Loved your balanced perspective of people and situations

Jim Cox's avatar

A complicated situation exists here, but I think the right thing was done by both people. Both went a bit past their comfort zones, and both sensibly withdrew after a real sharing of sympathy and concern. Beautifully told.

My Unapologetic Playlist's avatar

Thank you, Jim, for being the one brave enough to reflect, out loud, on this piece. The piece—and the situation that led to its birth—somehow defy tidy boxes.

I’m haunted by this experience still, a year later. In so many ways. It’s as though the score, the soundtrack accompanying the scenes was deeply unsuited for the screenplay.

And that, I find, is the weight of grief.

Jim Cox's avatar

You both were there for another who was suffering . And you both were careful to protect your own lives and in your case, your children. The grief will lessen over time, and God will show you new paths forward.

Jim Cox's avatar

God sees our hearts, and yet He loves us still.

Mohana Gupta's avatar

This piece stayed with me long after I finished reading it.

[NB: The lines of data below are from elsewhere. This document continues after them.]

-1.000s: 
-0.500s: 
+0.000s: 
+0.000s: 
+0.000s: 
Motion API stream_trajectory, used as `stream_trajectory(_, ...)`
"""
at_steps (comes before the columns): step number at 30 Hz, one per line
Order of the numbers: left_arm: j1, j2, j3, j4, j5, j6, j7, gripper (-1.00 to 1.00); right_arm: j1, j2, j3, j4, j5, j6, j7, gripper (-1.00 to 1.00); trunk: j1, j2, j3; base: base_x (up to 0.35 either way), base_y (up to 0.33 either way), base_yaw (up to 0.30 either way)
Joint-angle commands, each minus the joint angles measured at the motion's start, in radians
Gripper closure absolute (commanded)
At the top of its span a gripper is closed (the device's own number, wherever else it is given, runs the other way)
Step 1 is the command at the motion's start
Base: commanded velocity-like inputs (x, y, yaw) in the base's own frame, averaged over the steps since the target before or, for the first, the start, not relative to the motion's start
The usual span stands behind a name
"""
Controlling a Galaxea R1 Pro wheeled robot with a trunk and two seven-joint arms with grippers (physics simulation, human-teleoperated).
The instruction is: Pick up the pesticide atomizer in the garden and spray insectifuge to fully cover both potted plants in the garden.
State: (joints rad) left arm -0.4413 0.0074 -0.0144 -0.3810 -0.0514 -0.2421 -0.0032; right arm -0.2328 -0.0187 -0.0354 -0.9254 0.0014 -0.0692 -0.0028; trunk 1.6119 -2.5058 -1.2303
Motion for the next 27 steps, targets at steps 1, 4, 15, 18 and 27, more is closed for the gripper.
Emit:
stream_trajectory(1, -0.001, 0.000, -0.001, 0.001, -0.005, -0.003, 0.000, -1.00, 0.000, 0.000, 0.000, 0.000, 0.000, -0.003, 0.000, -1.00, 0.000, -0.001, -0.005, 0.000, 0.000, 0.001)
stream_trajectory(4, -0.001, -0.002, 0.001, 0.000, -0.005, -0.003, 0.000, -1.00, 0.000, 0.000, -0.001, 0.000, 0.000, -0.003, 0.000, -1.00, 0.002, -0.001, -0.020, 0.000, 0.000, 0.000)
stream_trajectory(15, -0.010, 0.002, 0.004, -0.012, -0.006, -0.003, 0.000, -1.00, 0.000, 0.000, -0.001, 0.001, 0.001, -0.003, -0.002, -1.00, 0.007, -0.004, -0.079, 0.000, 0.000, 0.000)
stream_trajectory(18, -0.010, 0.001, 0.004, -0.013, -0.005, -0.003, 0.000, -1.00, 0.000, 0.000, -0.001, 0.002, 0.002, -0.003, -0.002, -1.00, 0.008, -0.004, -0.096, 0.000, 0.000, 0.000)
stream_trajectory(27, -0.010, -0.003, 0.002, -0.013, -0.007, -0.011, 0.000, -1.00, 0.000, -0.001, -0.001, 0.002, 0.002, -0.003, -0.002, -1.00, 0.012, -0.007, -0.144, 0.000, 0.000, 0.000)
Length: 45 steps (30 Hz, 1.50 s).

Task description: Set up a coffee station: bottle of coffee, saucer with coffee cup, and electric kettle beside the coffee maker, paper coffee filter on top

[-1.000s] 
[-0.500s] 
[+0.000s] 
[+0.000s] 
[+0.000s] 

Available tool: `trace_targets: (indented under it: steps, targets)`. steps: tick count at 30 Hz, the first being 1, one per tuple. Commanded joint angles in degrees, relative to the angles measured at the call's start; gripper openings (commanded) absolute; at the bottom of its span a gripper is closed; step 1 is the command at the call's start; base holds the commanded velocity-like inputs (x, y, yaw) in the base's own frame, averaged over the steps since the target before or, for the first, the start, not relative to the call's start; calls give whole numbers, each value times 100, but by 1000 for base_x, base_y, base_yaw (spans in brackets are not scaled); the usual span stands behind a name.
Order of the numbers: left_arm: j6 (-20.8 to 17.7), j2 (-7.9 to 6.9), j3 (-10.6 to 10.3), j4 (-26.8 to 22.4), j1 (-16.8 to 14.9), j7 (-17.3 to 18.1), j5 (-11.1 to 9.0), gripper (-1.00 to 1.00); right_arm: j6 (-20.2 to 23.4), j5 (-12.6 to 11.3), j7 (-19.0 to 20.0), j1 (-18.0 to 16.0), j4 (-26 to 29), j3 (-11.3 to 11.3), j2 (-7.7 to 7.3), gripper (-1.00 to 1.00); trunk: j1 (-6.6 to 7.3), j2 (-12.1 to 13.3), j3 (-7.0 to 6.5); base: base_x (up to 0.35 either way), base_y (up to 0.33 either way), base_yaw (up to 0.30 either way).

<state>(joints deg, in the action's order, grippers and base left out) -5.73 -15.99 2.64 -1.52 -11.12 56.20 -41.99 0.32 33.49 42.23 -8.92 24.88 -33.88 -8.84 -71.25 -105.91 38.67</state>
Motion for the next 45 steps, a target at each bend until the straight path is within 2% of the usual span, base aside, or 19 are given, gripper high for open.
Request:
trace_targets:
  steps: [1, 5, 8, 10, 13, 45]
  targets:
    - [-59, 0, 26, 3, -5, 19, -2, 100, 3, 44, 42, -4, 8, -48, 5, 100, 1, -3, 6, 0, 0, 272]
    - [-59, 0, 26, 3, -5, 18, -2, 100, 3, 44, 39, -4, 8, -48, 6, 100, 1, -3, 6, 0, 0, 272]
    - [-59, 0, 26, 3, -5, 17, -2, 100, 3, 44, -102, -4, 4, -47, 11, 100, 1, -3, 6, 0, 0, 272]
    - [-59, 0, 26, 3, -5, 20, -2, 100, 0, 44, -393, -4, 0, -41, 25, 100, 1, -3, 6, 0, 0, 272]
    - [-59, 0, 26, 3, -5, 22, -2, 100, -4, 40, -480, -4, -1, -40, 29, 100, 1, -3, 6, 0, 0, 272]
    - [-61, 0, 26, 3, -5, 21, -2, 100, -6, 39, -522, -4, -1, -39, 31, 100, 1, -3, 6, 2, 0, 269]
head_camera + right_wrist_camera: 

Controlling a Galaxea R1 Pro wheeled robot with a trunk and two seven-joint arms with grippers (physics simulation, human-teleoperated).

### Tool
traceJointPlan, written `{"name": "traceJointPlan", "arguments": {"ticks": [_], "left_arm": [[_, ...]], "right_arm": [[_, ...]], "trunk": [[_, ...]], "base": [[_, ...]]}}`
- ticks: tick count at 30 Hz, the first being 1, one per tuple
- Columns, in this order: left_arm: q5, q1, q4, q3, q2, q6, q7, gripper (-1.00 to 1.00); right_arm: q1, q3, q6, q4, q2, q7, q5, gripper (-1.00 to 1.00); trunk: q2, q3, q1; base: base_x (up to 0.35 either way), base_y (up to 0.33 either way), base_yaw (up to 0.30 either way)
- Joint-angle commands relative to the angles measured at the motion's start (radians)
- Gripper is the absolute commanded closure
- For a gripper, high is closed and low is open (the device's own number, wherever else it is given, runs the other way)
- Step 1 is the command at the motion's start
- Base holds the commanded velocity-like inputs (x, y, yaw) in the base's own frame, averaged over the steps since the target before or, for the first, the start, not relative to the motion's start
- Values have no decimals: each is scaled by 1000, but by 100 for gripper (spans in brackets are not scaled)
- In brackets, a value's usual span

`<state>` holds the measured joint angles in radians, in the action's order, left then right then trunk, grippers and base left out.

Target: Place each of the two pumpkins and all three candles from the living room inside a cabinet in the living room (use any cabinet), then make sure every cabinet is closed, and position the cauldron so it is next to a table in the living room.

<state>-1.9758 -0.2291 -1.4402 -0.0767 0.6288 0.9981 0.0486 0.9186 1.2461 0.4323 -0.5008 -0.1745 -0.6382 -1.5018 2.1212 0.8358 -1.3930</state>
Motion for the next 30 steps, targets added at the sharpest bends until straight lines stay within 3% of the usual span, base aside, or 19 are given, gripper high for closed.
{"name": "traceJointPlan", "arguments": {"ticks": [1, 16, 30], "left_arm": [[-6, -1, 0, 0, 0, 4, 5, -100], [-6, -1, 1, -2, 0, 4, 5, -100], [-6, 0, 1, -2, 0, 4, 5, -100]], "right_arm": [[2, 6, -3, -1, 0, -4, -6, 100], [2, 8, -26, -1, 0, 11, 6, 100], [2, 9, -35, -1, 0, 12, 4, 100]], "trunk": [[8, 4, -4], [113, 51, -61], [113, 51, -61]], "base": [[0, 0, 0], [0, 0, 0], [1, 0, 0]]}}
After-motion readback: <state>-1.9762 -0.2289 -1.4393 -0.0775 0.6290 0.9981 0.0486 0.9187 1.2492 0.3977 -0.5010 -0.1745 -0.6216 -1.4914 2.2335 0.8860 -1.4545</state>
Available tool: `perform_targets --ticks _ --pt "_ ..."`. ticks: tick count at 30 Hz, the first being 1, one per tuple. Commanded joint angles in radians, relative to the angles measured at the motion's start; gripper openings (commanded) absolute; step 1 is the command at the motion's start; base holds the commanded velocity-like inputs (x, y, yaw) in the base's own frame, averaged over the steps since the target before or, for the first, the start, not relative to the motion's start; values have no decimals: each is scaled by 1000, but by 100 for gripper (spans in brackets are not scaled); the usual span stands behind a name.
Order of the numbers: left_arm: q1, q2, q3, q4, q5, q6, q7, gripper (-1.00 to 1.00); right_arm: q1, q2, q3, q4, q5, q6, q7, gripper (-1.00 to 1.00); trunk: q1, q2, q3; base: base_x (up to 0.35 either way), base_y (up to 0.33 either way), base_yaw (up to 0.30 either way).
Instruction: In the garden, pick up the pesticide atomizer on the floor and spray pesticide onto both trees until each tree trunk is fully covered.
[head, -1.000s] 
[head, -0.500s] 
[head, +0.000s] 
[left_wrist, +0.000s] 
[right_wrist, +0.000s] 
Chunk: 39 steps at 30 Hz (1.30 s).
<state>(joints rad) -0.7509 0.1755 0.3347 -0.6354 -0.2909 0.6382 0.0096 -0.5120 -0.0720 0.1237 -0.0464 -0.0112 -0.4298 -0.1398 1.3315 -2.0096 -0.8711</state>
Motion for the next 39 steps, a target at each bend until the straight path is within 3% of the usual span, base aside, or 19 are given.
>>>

What made it so powerful was the honesty - the way you held grief, loneliness, compassion, discomfort, curiosity, vulnerability, and boundaries all at once without trying to simplify any of it. Life rarely fits into neat moral boxes, and you captured that human complexity beautifully.

I especially appreciated how you explored the tension between empathy and self-protection. Sometimes people can simultaneously deserve compassion and still cross an emotional boundary we cannot ignore. That nuance is difficult to write about honestly, but you did it with so much grace and self-awareness.

There was also something deeply haunting about two grieving strangers briefly recognizing themselves in each other, only for the reality of power, gender, loneliness, and instinct to quietly shift the atmosphere underneath it all.

Beautifully written, deeply human, and incredibly thought-provoking.